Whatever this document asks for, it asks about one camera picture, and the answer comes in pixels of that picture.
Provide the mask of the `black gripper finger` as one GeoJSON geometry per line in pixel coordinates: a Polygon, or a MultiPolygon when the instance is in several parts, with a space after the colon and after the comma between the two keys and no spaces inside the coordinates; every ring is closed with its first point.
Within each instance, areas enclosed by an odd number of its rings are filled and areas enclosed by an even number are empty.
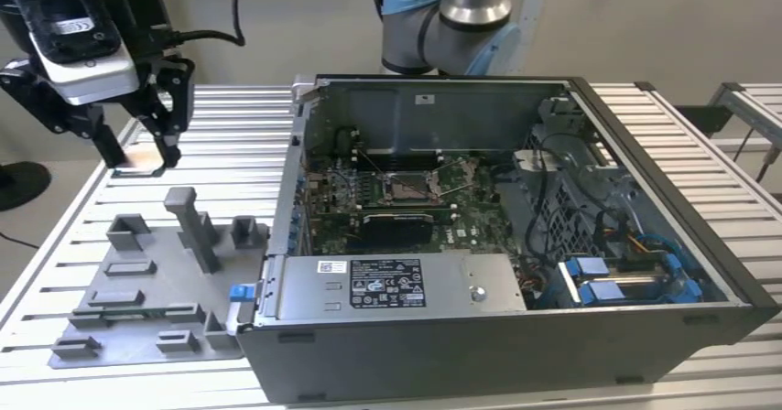
{"type": "Polygon", "coordinates": [[[117,138],[105,123],[102,106],[65,102],[28,59],[12,59],[1,69],[1,89],[54,134],[89,140],[108,168],[125,163],[117,138]]]}
{"type": "Polygon", "coordinates": [[[178,138],[194,112],[194,68],[181,56],[137,66],[138,89],[120,97],[120,105],[152,135],[164,168],[174,167],[181,158],[178,138]]]}

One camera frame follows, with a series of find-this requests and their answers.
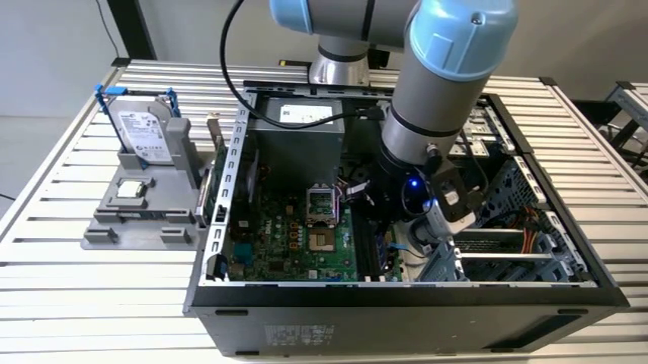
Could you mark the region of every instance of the motherboard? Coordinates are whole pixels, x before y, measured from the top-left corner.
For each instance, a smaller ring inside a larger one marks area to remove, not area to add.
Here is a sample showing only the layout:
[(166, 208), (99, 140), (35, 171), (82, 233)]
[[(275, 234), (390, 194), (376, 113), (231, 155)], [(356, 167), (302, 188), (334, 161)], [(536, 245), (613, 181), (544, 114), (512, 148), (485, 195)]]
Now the motherboard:
[[(358, 281), (352, 209), (340, 204), (336, 189), (317, 188), (306, 195), (265, 193), (253, 221), (238, 221), (238, 225), (255, 226), (245, 226), (251, 233), (237, 237), (233, 281)], [(309, 218), (313, 215), (336, 218), (317, 221)], [(393, 242), (393, 236), (388, 233), (385, 244)], [(401, 281), (398, 265), (385, 278)]]

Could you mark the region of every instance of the metal rack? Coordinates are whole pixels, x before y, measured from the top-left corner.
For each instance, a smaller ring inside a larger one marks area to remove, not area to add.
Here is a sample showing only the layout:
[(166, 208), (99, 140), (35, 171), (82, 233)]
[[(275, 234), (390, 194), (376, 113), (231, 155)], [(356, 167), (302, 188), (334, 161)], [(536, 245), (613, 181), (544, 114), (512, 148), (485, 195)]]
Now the metal rack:
[[(625, 81), (617, 82), (615, 90), (605, 99), (605, 103), (613, 105), (619, 109), (623, 109), (632, 118), (624, 127), (604, 123), (608, 127), (609, 144), (619, 151), (620, 154), (627, 156), (627, 161), (632, 168), (636, 168), (639, 175), (646, 178), (646, 171), (648, 165), (646, 164), (646, 152), (648, 151), (648, 143), (643, 141), (636, 134), (639, 128), (648, 130), (648, 83), (631, 83)], [(612, 137), (612, 129), (619, 129), (619, 133)], [(642, 144), (642, 150), (636, 153), (632, 150), (624, 148), (624, 145), (629, 139), (635, 139)]]
[[(302, 83), (303, 67), (233, 67), (242, 80)], [(373, 71), (374, 86), (398, 72)], [(104, 84), (179, 94), (191, 137), (210, 148), (206, 119), (221, 113), (231, 136), (237, 112), (218, 66), (134, 61)], [(532, 354), (489, 360), (646, 362), (648, 359), (648, 192), (556, 86), (537, 78), (493, 77), (497, 93), (571, 208), (580, 228), (623, 287), (632, 309)], [(194, 252), (86, 251), (92, 211), (119, 164), (119, 142), (94, 99), (84, 105), (0, 221), (0, 361), (214, 360), (219, 351), (198, 319), (182, 317)], [(294, 358), (295, 362), (479, 361), (484, 356)]]

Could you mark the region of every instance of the white label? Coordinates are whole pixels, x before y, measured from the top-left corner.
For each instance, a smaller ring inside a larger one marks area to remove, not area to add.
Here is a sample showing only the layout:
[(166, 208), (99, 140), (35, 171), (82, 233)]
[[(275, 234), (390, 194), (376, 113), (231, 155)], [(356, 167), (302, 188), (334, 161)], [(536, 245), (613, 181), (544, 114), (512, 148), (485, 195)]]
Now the white label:
[(311, 123), (333, 116), (332, 106), (283, 105), (279, 121), (282, 123)]
[(161, 121), (148, 112), (120, 111), (123, 129), (135, 154), (147, 162), (171, 162)]
[(142, 215), (136, 212), (120, 212), (119, 217), (120, 218), (140, 218)]

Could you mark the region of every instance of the sticker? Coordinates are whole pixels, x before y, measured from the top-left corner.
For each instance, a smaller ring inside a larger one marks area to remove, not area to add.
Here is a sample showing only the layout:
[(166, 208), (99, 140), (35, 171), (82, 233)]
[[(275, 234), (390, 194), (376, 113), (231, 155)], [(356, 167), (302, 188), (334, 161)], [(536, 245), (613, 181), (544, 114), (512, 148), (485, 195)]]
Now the sticker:
[(330, 345), (334, 331), (334, 325), (266, 325), (266, 342), (271, 347)]
[(148, 112), (120, 111), (123, 129), (135, 154), (148, 163), (171, 162), (161, 121)]
[(140, 218), (142, 215), (136, 212), (120, 212), (119, 214), (120, 218)]
[(282, 123), (311, 123), (333, 116), (332, 106), (283, 105), (279, 121)]

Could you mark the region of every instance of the light blue joint cover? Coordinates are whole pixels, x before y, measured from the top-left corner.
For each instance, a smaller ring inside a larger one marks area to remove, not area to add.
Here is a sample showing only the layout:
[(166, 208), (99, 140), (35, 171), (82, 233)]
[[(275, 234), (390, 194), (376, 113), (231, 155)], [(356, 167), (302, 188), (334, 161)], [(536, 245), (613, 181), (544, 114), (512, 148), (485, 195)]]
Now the light blue joint cover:
[(479, 80), (500, 65), (516, 25), (516, 0), (421, 0), (409, 28), (412, 50), (440, 77)]
[(182, 118), (181, 114), (181, 107), (178, 106), (178, 94), (174, 91), (174, 88), (169, 88), (166, 90), (166, 95), (170, 97), (171, 100), (171, 110), (174, 111), (174, 117)]
[(313, 34), (307, 0), (270, 0), (273, 19), (282, 27)]

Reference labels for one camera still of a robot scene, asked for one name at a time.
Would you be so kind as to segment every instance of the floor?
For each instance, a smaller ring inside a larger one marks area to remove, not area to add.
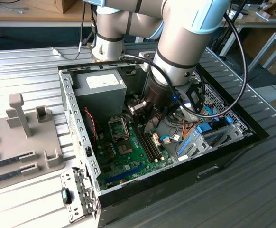
[[[83,37],[87,37],[91,29],[85,27]],[[0,50],[63,47],[78,45],[80,30],[78,27],[64,28],[0,28]],[[135,42],[135,37],[126,36],[125,41]],[[242,72],[242,60],[239,50],[235,47],[227,55],[226,64],[234,69],[239,75]],[[249,83],[269,102],[276,99],[276,76],[257,65],[248,76],[249,79],[255,77]]]

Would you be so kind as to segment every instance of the metal workbench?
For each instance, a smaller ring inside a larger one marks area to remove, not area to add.
[[[155,49],[151,43],[127,45],[128,52]],[[74,57],[75,47],[59,50]],[[54,56],[51,49],[0,51],[0,117],[8,94],[22,93],[25,111],[47,105],[54,114],[66,167],[0,190],[0,228],[93,228],[93,218],[69,225],[59,174],[76,166],[71,137],[63,114],[57,66],[91,62],[88,50],[76,61]],[[241,79],[206,50],[202,66],[232,95]],[[270,137],[241,156],[229,168],[169,198],[117,221],[109,227],[276,227],[276,111],[251,87],[240,101]]]

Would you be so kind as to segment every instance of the red wire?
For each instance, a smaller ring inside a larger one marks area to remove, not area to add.
[[[91,118],[92,120],[92,125],[93,125],[93,129],[94,129],[94,142],[96,141],[96,127],[95,127],[95,122],[94,122],[94,118],[92,117],[92,115],[89,113],[89,111],[83,109],[83,111],[85,111]]]

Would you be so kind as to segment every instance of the side panel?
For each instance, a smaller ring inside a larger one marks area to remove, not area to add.
[[[102,208],[98,227],[103,227],[113,223],[122,217],[150,206],[159,200],[162,200],[172,194],[175,194],[176,192],[183,190],[188,186],[203,180],[204,178],[219,171],[221,167],[223,167],[224,164],[226,164],[237,153],[238,151],[228,154],[206,165],[200,166],[197,169],[191,170],[181,176],[124,199],[118,203]]]
________
• [What the task asks] Within the entries above, work out the number of lines that include the string "Would" and give only that.

• [Answer] 4